2. Valère au bout de la nuit

2.1. Alors Polo, on carbure au brouillard

Victime de « [mille] mocheries » (L.M., p. 400), le je novarinien se plaint souvent de son sort de façon très comique, et pas seulement sous la forme de chansons. Ces plaintes sont présentes dès Le Babil des classes dangereuses : « j’étais si triste qu’on m’baptisa « l’épluchure », allusion oignassée aux légumes qu’en mon cœur larmoyant, j’épluchions » (p. 243). Ici, ne plus pouvoir « souporter d’être enfermé dans un corps » peut être une raison valable de se « truicider » (L.M., p. 352). On souffre de toutes les façons possibles et imaginables, de « troubles mentaux, anaux » (B.C.D., p. 215) et autres.

Dans La Lutte des morts, même douleur : ce qui donnait envie de vivre n’existe plus : « Les charmes à c’pauv’monde » ne « bercent plus les orilles » (p. 368). Quant au cul qui « donnait la vie », voici qu’il « chie l’ennui » (L.M., p. 362) ; à l’origine de cette révélation : l’expérience (car c’est elle qui, seule, nous permet de « saisir le vide du cul ») ; plus rien ne fait sens, on a perdu la joie, le désir s’est enfui et le vide ressenti est total : « rien plus soutient sa tête qui est morte » (L.M., p. 362).

Dans L’Atelier volant, la plainte ne sera pas seulement sociale mais aussi existentielle : devant le temps qui reste à vivre, on se demande : « Combien encore de fois bouger mes pattes ? » (p. 91). De même, quoique drôle, la phrase « Alors, Polo, on carbure au brouillard » (A.V., p. 150) s’applique peut-être métaphoriquement au cafard des ouvriers. Ici, le temps passe très vite : « le jour se lève et déjà la nuit tombe » (A.V., p. 97) ; de même : « Mon vieux cœur de jeune fille déjà se rouille » (A.V., p. 117). On a le sentiment qu’il est déjà trop tard, que la vie vous a doublé et qu’on est « floué par les années perdues » – ici perdues à gagner de l’argent pour l’infect Boucot.

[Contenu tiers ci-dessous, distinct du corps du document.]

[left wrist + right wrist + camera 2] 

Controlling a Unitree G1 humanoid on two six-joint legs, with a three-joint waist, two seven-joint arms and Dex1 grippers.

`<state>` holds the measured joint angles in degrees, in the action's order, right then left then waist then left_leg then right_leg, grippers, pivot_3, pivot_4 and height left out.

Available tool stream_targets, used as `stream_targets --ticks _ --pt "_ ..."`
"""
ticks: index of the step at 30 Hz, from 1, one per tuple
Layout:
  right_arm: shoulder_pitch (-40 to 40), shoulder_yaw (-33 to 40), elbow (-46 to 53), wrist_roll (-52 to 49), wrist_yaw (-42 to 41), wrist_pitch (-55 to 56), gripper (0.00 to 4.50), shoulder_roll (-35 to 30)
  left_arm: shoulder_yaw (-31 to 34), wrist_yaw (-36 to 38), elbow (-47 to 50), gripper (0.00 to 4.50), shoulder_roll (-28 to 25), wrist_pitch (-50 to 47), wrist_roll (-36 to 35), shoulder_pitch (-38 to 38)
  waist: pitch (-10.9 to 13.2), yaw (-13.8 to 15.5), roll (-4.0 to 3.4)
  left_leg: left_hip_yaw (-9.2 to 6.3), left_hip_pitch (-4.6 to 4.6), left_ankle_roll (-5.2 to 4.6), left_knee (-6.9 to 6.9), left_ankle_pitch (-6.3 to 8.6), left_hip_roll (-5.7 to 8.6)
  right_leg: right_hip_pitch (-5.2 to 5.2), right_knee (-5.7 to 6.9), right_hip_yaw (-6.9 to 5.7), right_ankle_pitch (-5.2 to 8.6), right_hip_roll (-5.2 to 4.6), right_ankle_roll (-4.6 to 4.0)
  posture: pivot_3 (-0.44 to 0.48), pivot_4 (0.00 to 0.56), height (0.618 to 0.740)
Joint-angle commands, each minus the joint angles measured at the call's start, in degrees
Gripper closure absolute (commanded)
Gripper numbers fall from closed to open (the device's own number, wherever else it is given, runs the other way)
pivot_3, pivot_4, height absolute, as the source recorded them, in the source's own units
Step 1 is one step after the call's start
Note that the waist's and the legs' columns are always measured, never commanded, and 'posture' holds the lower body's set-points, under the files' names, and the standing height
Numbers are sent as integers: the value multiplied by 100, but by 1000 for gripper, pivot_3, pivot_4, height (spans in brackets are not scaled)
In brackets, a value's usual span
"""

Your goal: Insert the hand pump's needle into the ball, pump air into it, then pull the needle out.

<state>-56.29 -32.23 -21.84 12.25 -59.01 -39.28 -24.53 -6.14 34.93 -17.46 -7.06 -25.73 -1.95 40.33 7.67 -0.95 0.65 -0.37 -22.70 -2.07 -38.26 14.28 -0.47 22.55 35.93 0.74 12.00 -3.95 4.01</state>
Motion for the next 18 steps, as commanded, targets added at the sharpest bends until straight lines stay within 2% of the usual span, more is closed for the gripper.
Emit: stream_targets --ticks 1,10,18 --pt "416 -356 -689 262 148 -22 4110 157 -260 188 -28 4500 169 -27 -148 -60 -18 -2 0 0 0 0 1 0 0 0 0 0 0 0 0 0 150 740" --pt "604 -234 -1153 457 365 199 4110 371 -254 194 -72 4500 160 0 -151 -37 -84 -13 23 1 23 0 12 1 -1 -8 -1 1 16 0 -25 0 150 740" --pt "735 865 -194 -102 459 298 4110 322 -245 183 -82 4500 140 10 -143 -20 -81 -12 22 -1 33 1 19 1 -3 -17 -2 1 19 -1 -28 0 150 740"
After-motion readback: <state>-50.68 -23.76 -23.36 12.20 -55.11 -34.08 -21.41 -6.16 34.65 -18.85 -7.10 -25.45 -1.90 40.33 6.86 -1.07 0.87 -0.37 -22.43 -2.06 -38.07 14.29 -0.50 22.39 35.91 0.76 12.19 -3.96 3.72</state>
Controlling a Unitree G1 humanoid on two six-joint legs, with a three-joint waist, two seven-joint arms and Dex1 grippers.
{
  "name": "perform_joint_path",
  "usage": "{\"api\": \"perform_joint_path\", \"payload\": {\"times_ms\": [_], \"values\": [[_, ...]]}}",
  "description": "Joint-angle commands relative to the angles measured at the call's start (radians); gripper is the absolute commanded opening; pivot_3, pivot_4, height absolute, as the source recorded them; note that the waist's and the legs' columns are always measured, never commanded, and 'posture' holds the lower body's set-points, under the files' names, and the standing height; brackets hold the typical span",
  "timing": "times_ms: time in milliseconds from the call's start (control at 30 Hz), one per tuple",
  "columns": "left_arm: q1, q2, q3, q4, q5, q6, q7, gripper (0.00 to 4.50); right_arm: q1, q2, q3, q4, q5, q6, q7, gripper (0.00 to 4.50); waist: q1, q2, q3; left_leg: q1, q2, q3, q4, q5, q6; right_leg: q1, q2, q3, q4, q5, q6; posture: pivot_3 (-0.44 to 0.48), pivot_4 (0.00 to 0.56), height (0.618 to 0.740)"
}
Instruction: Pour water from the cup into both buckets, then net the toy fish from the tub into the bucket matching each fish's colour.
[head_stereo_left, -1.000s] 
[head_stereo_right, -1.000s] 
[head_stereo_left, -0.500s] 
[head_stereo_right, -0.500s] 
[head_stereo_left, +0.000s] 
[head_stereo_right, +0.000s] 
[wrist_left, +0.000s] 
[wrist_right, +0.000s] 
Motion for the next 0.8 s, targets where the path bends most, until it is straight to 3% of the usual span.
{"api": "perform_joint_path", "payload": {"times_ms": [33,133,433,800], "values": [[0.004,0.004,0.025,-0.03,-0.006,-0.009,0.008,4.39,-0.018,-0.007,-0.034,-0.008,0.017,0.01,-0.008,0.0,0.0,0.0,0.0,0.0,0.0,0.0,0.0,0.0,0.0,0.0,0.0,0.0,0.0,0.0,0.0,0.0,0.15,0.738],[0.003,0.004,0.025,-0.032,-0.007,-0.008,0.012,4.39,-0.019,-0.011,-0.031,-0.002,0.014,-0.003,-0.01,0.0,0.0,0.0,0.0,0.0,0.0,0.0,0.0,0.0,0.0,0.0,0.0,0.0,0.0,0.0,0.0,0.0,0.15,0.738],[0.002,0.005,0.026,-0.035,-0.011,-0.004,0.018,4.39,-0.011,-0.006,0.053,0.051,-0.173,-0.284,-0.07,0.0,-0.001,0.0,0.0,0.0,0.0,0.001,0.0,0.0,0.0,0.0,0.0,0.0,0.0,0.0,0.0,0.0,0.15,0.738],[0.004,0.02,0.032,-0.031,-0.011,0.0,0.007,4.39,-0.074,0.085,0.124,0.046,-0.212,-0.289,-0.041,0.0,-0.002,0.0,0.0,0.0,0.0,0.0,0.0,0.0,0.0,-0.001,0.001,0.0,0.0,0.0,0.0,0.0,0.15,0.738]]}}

Dans Le Drame de la vie (p. 70), on va jusqu’à accuser Dieu : « Celui qui nous a faits n’aurait pas dû ». Si Adam entre (cf. didascalie du début), c’est dans une arène de malheur – dans la liste qui suit (p. 11), on parle même de « L’Homme de malheur » : dès le début de l’œuvre, le mot « malheur » est donc présent – ce qui est une manière d’annoncer la douleur.